- EXERCISE DETAILS
Each entry below should be retyped exactly, with nothing omitted.

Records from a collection

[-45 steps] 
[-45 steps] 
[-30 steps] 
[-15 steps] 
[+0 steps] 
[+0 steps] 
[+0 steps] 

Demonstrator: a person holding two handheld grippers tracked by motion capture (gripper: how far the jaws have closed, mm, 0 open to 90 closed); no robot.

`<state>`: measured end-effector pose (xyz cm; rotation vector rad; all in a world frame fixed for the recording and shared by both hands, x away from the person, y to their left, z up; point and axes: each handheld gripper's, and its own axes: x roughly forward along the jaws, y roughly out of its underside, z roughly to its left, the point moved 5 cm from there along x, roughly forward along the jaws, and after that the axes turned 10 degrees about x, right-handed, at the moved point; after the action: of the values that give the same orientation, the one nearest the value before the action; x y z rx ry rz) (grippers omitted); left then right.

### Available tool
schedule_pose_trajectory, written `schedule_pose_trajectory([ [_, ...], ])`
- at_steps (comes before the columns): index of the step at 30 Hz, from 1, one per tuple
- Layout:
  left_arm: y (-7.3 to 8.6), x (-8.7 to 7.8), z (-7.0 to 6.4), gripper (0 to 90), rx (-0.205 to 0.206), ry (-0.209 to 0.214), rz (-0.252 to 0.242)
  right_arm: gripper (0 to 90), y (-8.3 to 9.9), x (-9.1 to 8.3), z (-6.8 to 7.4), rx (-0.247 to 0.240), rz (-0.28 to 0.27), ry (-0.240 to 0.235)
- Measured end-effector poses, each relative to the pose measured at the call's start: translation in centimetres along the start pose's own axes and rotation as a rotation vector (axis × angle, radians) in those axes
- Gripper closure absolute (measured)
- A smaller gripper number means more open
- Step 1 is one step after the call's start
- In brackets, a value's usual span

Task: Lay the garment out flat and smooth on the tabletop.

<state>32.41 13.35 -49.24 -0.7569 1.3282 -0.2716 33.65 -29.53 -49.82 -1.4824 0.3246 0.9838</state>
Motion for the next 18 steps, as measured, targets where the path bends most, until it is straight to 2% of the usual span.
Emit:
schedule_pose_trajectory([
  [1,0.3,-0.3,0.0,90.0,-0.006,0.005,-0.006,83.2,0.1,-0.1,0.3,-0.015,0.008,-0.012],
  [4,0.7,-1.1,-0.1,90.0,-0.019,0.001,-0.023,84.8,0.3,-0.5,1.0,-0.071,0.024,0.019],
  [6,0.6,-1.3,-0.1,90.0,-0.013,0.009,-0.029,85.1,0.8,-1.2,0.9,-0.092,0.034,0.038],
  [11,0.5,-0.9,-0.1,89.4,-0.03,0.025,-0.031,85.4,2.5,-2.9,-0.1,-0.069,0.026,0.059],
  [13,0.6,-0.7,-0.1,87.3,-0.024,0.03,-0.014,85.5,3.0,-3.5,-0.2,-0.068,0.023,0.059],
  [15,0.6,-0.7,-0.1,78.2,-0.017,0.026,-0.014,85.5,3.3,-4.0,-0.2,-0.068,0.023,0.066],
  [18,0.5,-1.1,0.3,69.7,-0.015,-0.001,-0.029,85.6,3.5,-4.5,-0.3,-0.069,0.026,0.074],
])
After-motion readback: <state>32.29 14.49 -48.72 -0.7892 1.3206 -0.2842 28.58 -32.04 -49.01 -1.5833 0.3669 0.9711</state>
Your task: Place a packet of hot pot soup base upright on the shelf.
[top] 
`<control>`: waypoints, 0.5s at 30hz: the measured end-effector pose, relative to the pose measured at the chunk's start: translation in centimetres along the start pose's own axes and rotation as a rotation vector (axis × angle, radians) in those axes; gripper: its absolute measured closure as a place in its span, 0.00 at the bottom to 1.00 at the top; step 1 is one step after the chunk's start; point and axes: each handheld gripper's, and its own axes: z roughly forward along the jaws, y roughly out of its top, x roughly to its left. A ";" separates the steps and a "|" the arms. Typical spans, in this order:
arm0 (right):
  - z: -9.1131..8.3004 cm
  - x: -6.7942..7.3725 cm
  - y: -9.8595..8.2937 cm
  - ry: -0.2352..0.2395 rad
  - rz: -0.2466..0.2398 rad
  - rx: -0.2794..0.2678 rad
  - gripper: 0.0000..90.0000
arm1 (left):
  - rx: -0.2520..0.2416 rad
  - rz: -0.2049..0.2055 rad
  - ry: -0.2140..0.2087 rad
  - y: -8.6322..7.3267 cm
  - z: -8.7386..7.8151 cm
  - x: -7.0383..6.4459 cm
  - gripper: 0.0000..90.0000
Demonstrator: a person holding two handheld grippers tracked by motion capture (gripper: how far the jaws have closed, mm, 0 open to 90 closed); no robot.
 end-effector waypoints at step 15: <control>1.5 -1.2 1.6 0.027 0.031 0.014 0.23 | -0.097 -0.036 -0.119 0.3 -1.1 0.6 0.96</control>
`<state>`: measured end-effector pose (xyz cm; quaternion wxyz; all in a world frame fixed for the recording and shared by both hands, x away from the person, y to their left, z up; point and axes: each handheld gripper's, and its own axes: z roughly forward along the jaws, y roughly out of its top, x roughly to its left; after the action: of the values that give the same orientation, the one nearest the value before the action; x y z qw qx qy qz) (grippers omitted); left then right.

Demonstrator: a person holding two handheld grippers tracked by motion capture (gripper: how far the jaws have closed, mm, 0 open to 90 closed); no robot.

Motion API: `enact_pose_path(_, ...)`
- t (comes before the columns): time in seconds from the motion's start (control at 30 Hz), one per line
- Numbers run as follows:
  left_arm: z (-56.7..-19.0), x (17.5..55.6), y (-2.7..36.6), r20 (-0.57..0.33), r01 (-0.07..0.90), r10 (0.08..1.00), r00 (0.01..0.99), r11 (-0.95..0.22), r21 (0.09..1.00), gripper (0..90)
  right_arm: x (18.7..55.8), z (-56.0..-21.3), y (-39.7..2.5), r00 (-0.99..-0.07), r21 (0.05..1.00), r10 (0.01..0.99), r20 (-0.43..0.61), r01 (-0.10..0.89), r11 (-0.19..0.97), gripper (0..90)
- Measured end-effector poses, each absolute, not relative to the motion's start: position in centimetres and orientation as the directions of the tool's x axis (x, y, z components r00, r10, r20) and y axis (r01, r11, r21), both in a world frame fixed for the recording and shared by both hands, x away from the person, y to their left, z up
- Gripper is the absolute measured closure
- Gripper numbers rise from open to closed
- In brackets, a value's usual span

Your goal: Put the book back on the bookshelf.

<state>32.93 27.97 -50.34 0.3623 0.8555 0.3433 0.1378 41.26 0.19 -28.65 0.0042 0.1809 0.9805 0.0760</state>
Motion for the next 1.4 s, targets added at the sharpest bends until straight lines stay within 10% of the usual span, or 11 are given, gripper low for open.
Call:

- WRITTEN RESPONSE
[-45 steps] 
[-45 steps] 
[-30 steps] 
[-15 steps] 
[+0 steps] 
[+0 steps] 
[+0 steps] 

Demonstrator: a person holding two handheld grippers tracked by motion capture (gripper: how far the jaws have closed, mm, 0 open to 90 closed); no robot.

`<state>`: measured end-effector pose (xyz cm; rotation vector rad; all in a world frame fixed for the recording and shared by both hands, x away from the person, y to their left, z up; point and axes: each handheld gripper's, and its own axes: x roughly forward along the jaws, y roughly out of its underside, z roughly to its left, the point moved 5 cm from there along x, roughly forward along the jaws, and after that the axes turned 10 degrees about x, right-handed, at the moved point; after the action: of the values that give the same orientation, the one nearest the value before the action; x y z rx ry rz) (grippers omitted); left then right.

### Available tool
schedule_pose_trajectory, written `schedule_pose_trajectory([ [_, ...], ])`
- at_steps (comes before the columns): index of the step at 30 Hz, from 1, one per tuple
- Layout:
  left_arm: y (-7.3 to 8.6), x (-8.7 to 7.8), z (-7.0 to 6.4), gripper (0 to 90), rx (-0.205 to 0.206), ry (-0.209 to 0.214), rz (-0.252 to 0.242)
  right_arm: gripper (0 to 90), y (-8.3 to 9.9), x (-9.1 to 8.3), z (-6.8 to 7.4), rx (-0.247 to 0.240), rz (-0.28 to 0.27), ry (-0.240 to 0.235)
- Measured end-effector poses, each relative to the pose measured at the call's start: translation in centimetres along the start pose's own axes and rotation as a rotation vector (axis × angle, radians) in those axes
- Gripper closure absolute (measured)
- A smaller gripper number means more open
- Step 1 is one step after the call's start
- In brackets, a value's usual span

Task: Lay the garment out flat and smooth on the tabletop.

<state>32.41 13.35 -49.24 -0.7569 1.3282 -0.2716 33.65 -29.53 -49.82 -1.4824 0.3246 0.9838</state>
Motion for the next 18 steps, as measured, targets where the path bends most, until it is straight to 2% of the usual span.
Emit:
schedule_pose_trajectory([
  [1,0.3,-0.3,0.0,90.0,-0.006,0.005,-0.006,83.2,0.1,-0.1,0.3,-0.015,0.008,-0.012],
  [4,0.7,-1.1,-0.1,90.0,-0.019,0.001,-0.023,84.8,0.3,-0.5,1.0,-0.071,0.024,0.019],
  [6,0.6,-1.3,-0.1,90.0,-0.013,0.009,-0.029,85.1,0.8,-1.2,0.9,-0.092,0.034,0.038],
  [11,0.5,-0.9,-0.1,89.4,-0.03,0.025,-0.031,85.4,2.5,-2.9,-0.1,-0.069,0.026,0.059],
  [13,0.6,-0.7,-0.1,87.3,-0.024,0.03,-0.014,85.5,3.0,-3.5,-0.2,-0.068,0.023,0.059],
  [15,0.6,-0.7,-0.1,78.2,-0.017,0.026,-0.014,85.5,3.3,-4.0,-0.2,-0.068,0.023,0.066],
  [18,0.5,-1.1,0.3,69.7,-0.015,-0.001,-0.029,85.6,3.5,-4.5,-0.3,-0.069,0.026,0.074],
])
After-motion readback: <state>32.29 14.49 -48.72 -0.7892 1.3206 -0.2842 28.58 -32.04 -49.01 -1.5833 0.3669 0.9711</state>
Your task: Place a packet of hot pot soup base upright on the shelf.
[top] 
`<control>`: waypoints, 0.5s at 30hz: the measured end-effector pose, relative to the pose measured at the chunk's start: translation in centimetres along the start pose's own axes and rotation as a rotation vector (axis × angle, radians) in those axes; gripper: its absolute measured closure as a place in its span, 0.00 at the bottom to 1.00 at the top; step 1 is one step after the chunk's start; point and axes: each handheld gripper's, and its own axes: z roughly forward along the jaws, y roughly out of its top, x roughly to its left. A ";" separates the steps and a "|" the arms. Typical spans, in this order:
arm0 (right):
  - z: -9.1131..8.3004 cm
  - x: -6.7942..7.3725 cm
  - y: -9.8595..8.2937 cm
  - ry: -0.2352..0.2395 rad
  - rz: -0.2466..0.2398 rad
  - rx: -0.2794..0.2678 rad
  - gripper: 0.0000..90.0000
arm1 (left):
  - rx: -0.2520..0.2416 rad
  - rz: -0.2049..0.2055 rad
  - ry: -0.2140..0.2087 rad
  - y: -8.6322..7.3267 cm
  - z: -8.7386..7.8151 cm
  - x: -7.0383..6.4459 cm
  - gripper: 0.0000..90.0000
Demonstrator: a person holding two handheld grippers tracked by motion capture (gripper: how far the jaws have closed, mm, 0 open to 90 closed); no robot.
 end-effector waypoints at step 15: <control>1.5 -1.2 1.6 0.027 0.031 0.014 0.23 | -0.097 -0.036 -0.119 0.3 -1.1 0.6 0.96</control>
`<state>`: measured end-effector pose (xyz cm; quaternion wxyz; all in a world frame fixed for the recording and shared by both hands, x away from the person, y to their left, z up; point and axes: each handheld gripper's, and its own axes: z roughly forward along the jaws, y roughly out of its top, x roughly to its left; after the action: of the values that give the same orientation, the one nearest the value before the action; x y z qw qx qy qz) (grippers omitted); left then right.

Demonstrator: a person holding two handheld grippers tracked by motion capture (gripper: how far the jaws have closed, mm, 0 open to 90 closed); no robot.

Motion API: `enact_pose_path(_, ...)`
- t (comes before the columns): time in seconds from the motion's start (control at 30 Hz), one per line
- Numbers run as follows:
  left_arm: z (-56.7..-19.0), x (17.5..55.6), y (-2.7..36.6), r20 (-0.57..0.33), r01 (-0.07..0.90), r10 (0.08..1.00), r00 (0.01..0.99), r11 (-0.95..0.22), r21 (0.09..1.00), gripper (0..90)
  right_arm: x (18.7..55.8), z (-56.0..-21.3), y (-39.7..2.5), r00 (-0.99..-0.07), r21 (0.05..1.00), r10 (0.01..0.99), r20 (-0.43..0.61), r01 (-0.10..0.89), r11 (-0.19..0.97), gripper (0..90)
- Measured end-effector poses, each absolute, not relative to the motion's start: position in centimetres and orientation as the directions of the tool's x axis (x, y, z components r00, r10, r20) and y axis (r01, r11, r21), both in a world frame fixed for the recording and shared by both hands, x away from the person, y to their left, z up
- Gripper is the absolute measured closure
- Gripper numbers rise from open to closed
- In brackets, a value's usual span

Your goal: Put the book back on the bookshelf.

<state>32.93 27.97 -50.34 0.3623 0.8555 0.3433 0.1378 41.26 0.19 -28.65 0.0042 0.1809 0.9805 0.0760</state>
Motion for the next 1.4 s, targets added at the sharpest bends until straight lines stay within 10% of the usual span, or 11 are given, gripper low for open.
Call:

The full output has already been given.